À Conversa com Hugo Figueiredo

Internacionalmente conhecido como um dos mais destacados festivais de música realizados em Portugal, o Optimus Alive voltou a ter uma edição de pleno sucesso em 2014. Sobre as mudanças falámos com Hugo Figueiredo, director de marketing da Optimus.
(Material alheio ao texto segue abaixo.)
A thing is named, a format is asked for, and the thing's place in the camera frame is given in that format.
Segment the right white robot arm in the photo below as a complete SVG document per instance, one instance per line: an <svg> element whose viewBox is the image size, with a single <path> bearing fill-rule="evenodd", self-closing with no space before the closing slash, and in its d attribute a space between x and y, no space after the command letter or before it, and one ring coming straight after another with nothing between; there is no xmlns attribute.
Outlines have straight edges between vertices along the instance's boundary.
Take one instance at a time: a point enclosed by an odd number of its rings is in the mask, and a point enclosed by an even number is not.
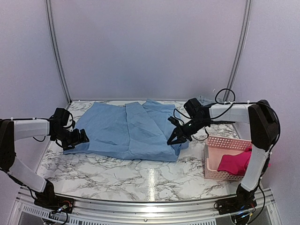
<svg viewBox="0 0 300 225"><path fill-rule="evenodd" d="M196 98L188 100L184 105L189 114L189 122L181 125L173 116L168 120L175 126L167 144L181 144L192 140L192 135L200 129L209 127L213 122L240 122L250 125L252 153L249 165L232 206L237 210L244 209L250 203L257 190L260 179L265 173L270 153L280 137L279 118L265 99L246 103L212 103L201 105Z"/></svg>

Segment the light blue shirt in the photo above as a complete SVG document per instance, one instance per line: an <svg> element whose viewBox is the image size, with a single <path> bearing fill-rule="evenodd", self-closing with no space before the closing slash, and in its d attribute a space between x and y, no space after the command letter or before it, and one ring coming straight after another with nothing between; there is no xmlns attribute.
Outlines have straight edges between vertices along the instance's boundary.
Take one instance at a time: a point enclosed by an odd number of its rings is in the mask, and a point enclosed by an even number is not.
<svg viewBox="0 0 300 225"><path fill-rule="evenodd" d="M95 102L76 122L76 128L84 129L90 141L64 154L175 162L189 143L167 145L175 128L168 121L174 109L174 104L149 99L124 106Z"/></svg>

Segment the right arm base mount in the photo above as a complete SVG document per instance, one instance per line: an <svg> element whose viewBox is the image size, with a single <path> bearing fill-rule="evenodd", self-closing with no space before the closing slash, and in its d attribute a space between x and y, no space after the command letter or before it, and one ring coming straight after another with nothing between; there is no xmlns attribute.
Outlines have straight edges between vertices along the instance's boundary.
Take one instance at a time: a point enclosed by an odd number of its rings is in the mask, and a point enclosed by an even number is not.
<svg viewBox="0 0 300 225"><path fill-rule="evenodd" d="M219 215L253 209L256 206L257 203L254 197L248 200L242 200L236 196L219 199L214 203L214 208L218 211Z"/></svg>

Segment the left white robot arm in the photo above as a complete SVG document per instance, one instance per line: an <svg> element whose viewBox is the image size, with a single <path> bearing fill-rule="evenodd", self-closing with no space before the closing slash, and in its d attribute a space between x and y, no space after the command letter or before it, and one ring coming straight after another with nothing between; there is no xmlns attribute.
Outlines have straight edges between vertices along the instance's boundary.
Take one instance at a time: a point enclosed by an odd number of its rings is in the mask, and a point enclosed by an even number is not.
<svg viewBox="0 0 300 225"><path fill-rule="evenodd" d="M67 119L28 118L3 119L0 121L0 189L9 197L17 187L29 188L35 199L54 209L59 205L53 184L41 177L32 166L18 158L16 148L29 143L33 138L44 137L57 144L63 151L86 147L90 141L86 132L68 124Z"/></svg>

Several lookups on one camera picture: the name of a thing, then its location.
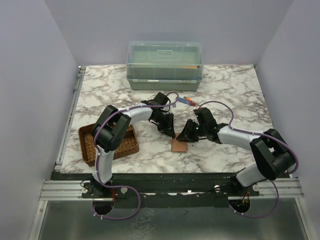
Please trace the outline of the tan leather card holder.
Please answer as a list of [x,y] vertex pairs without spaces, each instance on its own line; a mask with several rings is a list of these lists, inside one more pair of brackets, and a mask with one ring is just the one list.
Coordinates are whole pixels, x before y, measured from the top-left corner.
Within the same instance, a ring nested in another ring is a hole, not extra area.
[[188,145],[186,142],[178,141],[179,133],[175,134],[175,138],[171,139],[171,152],[173,153],[185,153],[188,151]]

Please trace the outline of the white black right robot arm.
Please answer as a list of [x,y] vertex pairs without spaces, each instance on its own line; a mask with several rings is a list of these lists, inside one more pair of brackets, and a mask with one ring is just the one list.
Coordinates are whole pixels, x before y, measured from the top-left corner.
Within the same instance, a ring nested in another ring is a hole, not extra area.
[[194,110],[197,122],[188,119],[177,141],[195,143],[201,137],[217,143],[240,147],[252,152],[255,163],[230,178],[230,191],[241,196],[248,186],[263,180],[273,181],[296,161],[279,132],[273,128],[265,132],[245,133],[231,129],[226,123],[218,124],[206,108]]

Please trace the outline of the aluminium extrusion rail left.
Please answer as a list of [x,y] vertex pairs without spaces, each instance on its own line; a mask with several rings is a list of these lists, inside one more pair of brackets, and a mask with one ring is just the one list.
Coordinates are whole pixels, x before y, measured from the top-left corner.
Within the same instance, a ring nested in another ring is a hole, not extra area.
[[81,180],[45,180],[40,191],[40,201],[91,201],[83,198]]

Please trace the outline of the blue red handled screwdriver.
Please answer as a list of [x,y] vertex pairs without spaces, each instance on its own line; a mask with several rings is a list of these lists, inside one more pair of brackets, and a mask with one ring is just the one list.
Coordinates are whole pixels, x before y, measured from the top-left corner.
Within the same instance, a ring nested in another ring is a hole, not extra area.
[[179,102],[179,103],[183,103],[185,105],[191,106],[190,103],[185,98],[177,97],[176,101]]

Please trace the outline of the orange grey small screwdriver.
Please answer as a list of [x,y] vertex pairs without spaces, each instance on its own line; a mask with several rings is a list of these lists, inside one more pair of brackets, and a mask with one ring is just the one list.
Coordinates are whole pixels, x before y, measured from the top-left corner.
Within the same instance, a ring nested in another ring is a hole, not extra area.
[[200,105],[196,102],[194,102],[192,99],[188,98],[188,97],[184,97],[189,103],[191,106],[194,106],[194,107],[200,107]]

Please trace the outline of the aluminium extrusion rail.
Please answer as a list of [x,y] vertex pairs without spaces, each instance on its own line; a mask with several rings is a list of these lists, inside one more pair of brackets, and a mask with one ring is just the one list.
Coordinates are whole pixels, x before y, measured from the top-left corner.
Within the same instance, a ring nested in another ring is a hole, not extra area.
[[91,201],[83,198],[81,180],[45,180],[40,191],[40,201]]
[[305,196],[300,180],[295,178],[278,178],[271,183],[271,181],[263,181],[257,183],[259,188],[259,197],[265,199],[272,199],[278,195],[282,199],[296,199]]

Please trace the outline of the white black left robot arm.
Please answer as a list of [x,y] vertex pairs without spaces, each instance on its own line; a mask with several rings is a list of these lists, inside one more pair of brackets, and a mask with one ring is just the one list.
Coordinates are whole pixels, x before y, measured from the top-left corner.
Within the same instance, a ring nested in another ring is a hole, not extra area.
[[167,95],[159,92],[151,100],[144,100],[127,108],[108,105],[92,128],[91,135],[96,149],[93,178],[97,181],[93,191],[101,198],[111,191],[108,183],[112,178],[112,164],[116,149],[123,142],[130,125],[148,121],[157,127],[158,132],[175,138],[174,115],[165,110],[175,105]]

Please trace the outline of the black metal base rail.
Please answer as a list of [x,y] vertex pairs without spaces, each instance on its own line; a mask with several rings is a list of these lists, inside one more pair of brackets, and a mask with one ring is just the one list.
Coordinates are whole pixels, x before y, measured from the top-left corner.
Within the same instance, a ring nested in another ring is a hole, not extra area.
[[117,208],[216,207],[227,208],[231,199],[259,196],[255,183],[237,187],[231,183],[232,173],[115,173],[109,186],[129,186],[115,191]]

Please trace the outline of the aluminium extrusion rail right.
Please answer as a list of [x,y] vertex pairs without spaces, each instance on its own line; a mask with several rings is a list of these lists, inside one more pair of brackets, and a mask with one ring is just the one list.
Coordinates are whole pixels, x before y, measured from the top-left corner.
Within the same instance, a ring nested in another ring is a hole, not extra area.
[[278,195],[282,199],[296,199],[305,196],[300,180],[295,178],[278,178],[271,183],[271,181],[263,181],[257,183],[259,188],[259,197],[265,199],[272,199]]

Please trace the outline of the clear green plastic storage box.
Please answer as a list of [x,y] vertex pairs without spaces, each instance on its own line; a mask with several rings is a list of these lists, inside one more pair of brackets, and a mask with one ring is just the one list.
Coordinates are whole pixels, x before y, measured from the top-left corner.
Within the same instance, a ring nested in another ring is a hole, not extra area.
[[132,41],[128,46],[126,79],[133,90],[196,91],[203,68],[198,42]]

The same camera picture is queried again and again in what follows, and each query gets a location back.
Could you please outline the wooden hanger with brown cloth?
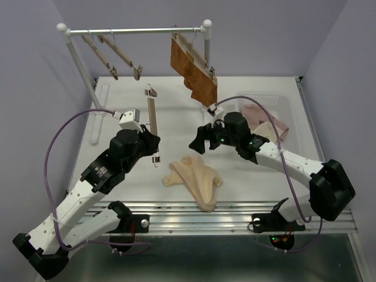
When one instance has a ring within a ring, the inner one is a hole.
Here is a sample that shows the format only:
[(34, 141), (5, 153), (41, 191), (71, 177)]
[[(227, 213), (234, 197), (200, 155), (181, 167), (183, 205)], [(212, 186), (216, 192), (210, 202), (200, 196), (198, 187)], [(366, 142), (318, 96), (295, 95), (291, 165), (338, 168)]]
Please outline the wooden hanger with brown cloth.
[(210, 64), (211, 39), (206, 38), (204, 33), (204, 53), (202, 54), (182, 33), (173, 33), (172, 39), (180, 46), (187, 57), (212, 80), (216, 79), (215, 68)]

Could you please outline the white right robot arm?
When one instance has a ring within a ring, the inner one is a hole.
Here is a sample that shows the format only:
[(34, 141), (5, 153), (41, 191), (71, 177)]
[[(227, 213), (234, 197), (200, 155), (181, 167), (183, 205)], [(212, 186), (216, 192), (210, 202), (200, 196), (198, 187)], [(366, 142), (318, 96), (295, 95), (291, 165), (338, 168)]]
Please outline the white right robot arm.
[(210, 150), (220, 145), (234, 147), (241, 158), (283, 173), (308, 189), (308, 194), (284, 199), (273, 209), (270, 222), (277, 229), (284, 229), (300, 217), (319, 216), (334, 221), (355, 196), (340, 162), (320, 162), (280, 149), (267, 138), (251, 133), (239, 112), (198, 127), (189, 148), (202, 155), (205, 142), (209, 142)]

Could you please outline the brown underwear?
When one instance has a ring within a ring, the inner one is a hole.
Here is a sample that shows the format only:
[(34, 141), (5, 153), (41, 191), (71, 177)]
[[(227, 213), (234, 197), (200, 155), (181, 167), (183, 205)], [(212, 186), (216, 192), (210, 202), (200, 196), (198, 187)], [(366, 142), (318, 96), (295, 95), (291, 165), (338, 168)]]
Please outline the brown underwear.
[(216, 80), (207, 75), (203, 68), (197, 66), (174, 38), (171, 44), (170, 66), (183, 77), (183, 83), (191, 91), (192, 99), (205, 107), (217, 103)]

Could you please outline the wooden hanger with beige cloth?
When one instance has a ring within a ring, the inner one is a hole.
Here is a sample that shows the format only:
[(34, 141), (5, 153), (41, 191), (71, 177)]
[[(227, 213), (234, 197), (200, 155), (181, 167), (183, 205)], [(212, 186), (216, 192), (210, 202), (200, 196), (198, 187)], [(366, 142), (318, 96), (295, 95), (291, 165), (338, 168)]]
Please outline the wooden hanger with beige cloth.
[[(147, 109), (149, 115), (149, 126), (151, 134), (157, 136), (157, 118), (156, 118), (156, 104), (155, 100), (157, 98), (157, 92), (152, 88), (151, 84), (147, 84), (145, 88), (145, 95), (147, 96)], [(159, 150), (153, 154), (152, 163), (155, 168), (158, 168), (160, 165), (160, 156)]]

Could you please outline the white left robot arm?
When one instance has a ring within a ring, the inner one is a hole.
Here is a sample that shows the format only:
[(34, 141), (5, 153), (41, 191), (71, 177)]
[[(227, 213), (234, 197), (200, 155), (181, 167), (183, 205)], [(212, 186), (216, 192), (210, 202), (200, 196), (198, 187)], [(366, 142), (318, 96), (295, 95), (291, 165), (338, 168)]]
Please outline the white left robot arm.
[(14, 246), (45, 280), (57, 276), (68, 264), (69, 253), (110, 231), (134, 233), (136, 222), (122, 202), (111, 202), (104, 211), (85, 223), (79, 220), (94, 204), (125, 180), (137, 161), (157, 152), (160, 137), (145, 126), (141, 130), (122, 129), (81, 174), (66, 198), (29, 233), (19, 233)]

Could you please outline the pink underwear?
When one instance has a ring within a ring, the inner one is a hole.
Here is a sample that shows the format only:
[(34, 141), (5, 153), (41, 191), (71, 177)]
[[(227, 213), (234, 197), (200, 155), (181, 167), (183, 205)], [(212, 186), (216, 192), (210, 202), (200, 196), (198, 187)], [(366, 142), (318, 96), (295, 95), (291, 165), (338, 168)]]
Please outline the pink underwear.
[[(243, 106), (240, 110), (241, 114), (246, 118), (250, 130), (253, 132), (256, 130), (257, 135), (264, 137), (271, 137), (273, 141), (276, 141), (276, 134), (274, 132), (273, 126), (267, 114), (257, 105), (252, 104), (250, 106)], [(284, 140), (288, 134), (289, 127), (276, 119), (273, 115), (270, 115), (278, 135), (281, 140)]]

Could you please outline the beige underwear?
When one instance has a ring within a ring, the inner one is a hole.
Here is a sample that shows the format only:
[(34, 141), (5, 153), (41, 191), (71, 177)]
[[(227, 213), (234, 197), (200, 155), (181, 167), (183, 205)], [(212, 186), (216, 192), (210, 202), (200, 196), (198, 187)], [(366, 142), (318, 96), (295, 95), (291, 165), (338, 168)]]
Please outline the beige underwear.
[(166, 187), (182, 184), (193, 196), (201, 211), (213, 212), (217, 199), (215, 188), (223, 184), (222, 177), (200, 156), (184, 156), (169, 164), (171, 172), (162, 180)]
O que vos levou a mudar o look do festival Optimus Alive este ano?
Quando estávamos a preparar o Optimus Alive 2013 ainda no final de 2012 falámos com o promotor, Everything is New, pois como íamos para a sétima edição achámos que valia a pena repensarmos um pouco um conjunto de estruturas que são da responsabilidade também da Optimus. A Everything is New achou que era uma boa ideia, pelo que o passo seguinte foi lançar um concurso de ideias ganho pela Feedders que desenvolveu este novo look para os palcos Optimus e Optimus Clubbing, para o Pórtico e para a zona de convidados.

Podemos então afirmar que aquilo que vemos hoje aqui é a imagem fiel da Optimus?
É a imagem da Optimus adaptada ao festival. Aquilo que nós acreditamos na Optimus é que, obviamente, na parte dos patrocínios, sendo que são todos na área da música, é preciso encontrar pontos de contacto entre aquilo que são os valores da marca e os valores do festival. Podemos afirmar sim, que isto é a nossa representação da marca neste festival. Noutros festivais é, certamente, um pouco diferente. Acreditamos que cada festival tem o seu espaço no panorama musical, cada um tem o seu conceito.

Qual tem sido o feedback das pessoas relativamente às alterações?
Parecem-me muito satisfeitas, o que nos dizem é que foi um upgrade fantástico relativamente a anos anteriores. A verdade é que todos os anos têm vindo a ser realizadas alterações, mas de facto este ano estão bastante visíveis. Acho que o resultado final foi muito bem conseguido.

A música já faz parte da génese da Optimus?
Sem dúvida, desde o lançamento da Optimus que a música é parte integrante. Desde o primeiro momento que apoiámos sempre a música, sendo que é hoje o único território que apoiamos. Achamos que para fazer um trabalho consistente e coerente é importante ter vários projectos, pelo que temos a nossa editora, a Optimus Discos, que lançou nos cinco anos de vida, entre outros, os Linda Martini, tendo-se tornado muito importante na divulgação de novos nomes da música portuguesa embora por vezes não cantada em português mas feita por músicos nacionais.

Equipa que ganha não se mexe. Vamos continuar assim nos próximos anos?
Acredito que sim! Temos contrato para mais um ano com o Optimus Alive, ou seja, com a promotora do festival para fazer mais uma edição, mas penso que as condições estão criadas pra continuar. Existe muita confiança entre as equipas e o resultado deste ano é talvez o que, nestes sete anos de parceria, demonstra uma ligação simultaneamente mais profunda e mais visível também para toda a gente. As pessoas estão contentes e, tal como você disse, equipa que ganha não se mexe, pelo que vamos ter de chegar a acordo, de certeza!

Além do Optimus Alive e do Optimus Primavera Sound existem novos projectos para o futuro?
Para já não. Neste momento temos três projectos/eventos musicais, sendo que aos dois que referiu se junta o Optimus D’Bandada, evento gratuito realizado no Porto com as bandas do catálogo da Optimus Discos. São estes os três projectos que a Optimus tem ligados à música.

Estivemos o ano passado no Optimus D’Bandada. Para 2013 o conceito mantém-se?
Sim, o conceito vai ser genericamente o mesmo: concertos gratuitos em espaços variados e de diferentes géneros, muitos deles um pouco inusitados, mas adequados ao tipo de público que vai assistir a cada um dos concertos.

Relativamente ao investimento que fizeram aqui no Optimus Alive pode avançar algum valor?
Não avançamos valores, mas aquilo que posso adiantar é que, tal como tenho afirmado publicamente, a Optimus viu reduzido, não muito significativamente, o seu budget total. No entanto, o budget que tem dedicado à área da música tem-se mantido inalterado, o que quer dizer que a quota parte dedicada à música dentro do total do investimento da marca até aumentou. O investimento que temos aqui no festival é idêntico ao de anos anteriores, substituímos umas coisas por outras, por exemplo as áreas de activação foram reduzidas para podermos fazer as estruturas, mas mesmo assim acho que valeu a pena. Estamos muito satisfeitos.